Source material:
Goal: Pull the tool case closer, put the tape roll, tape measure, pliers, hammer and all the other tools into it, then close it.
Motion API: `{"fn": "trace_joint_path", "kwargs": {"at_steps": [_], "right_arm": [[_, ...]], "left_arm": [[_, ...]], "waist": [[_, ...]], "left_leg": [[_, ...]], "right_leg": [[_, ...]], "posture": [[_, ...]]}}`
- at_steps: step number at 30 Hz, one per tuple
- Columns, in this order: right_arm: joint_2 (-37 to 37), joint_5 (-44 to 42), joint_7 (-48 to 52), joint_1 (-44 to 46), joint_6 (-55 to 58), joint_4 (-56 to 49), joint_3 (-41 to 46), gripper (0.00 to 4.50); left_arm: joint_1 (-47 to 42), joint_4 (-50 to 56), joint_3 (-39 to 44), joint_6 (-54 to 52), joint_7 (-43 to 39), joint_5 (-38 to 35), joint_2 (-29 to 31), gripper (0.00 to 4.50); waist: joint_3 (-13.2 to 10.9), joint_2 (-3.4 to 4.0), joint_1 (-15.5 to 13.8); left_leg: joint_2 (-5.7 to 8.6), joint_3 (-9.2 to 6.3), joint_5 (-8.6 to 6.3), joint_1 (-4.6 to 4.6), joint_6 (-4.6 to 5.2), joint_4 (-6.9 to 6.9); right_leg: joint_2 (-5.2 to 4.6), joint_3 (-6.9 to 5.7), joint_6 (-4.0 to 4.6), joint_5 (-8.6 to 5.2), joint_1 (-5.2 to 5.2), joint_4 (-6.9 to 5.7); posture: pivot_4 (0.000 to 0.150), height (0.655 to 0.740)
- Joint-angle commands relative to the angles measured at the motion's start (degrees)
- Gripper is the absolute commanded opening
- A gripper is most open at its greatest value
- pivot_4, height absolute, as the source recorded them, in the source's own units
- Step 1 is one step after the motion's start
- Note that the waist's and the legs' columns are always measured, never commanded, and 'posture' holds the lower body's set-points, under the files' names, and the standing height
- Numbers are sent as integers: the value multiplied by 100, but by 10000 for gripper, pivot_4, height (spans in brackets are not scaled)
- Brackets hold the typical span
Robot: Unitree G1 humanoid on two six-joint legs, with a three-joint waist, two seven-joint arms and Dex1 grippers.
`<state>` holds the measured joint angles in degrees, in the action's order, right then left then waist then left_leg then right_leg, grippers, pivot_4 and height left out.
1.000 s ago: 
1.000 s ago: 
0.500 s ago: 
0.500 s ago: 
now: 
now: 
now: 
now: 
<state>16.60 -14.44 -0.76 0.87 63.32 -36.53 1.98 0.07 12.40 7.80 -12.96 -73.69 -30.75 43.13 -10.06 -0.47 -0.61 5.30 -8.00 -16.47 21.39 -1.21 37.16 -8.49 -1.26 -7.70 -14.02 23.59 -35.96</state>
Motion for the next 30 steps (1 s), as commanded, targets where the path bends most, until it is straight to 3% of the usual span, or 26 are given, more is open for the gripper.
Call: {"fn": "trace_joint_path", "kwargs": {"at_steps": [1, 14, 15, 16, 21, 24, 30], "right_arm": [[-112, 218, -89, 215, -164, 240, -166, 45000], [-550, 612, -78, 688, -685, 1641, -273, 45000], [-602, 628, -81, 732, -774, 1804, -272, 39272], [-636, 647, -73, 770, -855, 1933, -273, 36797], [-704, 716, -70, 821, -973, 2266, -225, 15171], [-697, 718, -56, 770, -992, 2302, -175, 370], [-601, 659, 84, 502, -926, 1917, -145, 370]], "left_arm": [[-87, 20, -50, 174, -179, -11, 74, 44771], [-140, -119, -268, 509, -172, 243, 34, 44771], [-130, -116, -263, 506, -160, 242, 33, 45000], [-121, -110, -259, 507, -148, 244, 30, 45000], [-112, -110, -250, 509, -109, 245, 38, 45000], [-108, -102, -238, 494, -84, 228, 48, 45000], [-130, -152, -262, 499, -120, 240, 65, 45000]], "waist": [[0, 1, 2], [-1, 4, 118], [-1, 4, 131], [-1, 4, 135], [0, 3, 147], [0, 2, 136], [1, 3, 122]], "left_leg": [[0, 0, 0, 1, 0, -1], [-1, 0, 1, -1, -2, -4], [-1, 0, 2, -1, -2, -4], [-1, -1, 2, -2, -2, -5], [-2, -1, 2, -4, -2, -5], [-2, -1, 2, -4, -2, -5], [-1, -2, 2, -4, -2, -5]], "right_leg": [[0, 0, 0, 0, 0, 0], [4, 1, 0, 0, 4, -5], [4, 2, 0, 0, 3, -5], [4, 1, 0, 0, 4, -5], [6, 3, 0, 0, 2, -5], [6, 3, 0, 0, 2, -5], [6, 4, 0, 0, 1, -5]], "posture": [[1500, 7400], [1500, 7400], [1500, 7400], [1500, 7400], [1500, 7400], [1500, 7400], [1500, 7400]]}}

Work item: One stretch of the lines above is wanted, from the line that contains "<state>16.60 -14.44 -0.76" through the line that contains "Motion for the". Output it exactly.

Answer for the task:
<state>16.60 -14.44 -0.76 0.87 63.32 -36.53 1.98 0.07 12.40 7.80 -12.96 -73.69 -30.75 43.13 -10.06 -0.47 -0.61 5.30 -8.00 -16.47 21.39 -1.21 37.16 -8.49 -1.26 -7.70 -14.02 23.59 -35.96</state>
Motion for the next 30 steps (1 s), as commanded, targets where the path bends most, until it is straight to 3% of the usual span, or 26 are given, more is open for the gripper.

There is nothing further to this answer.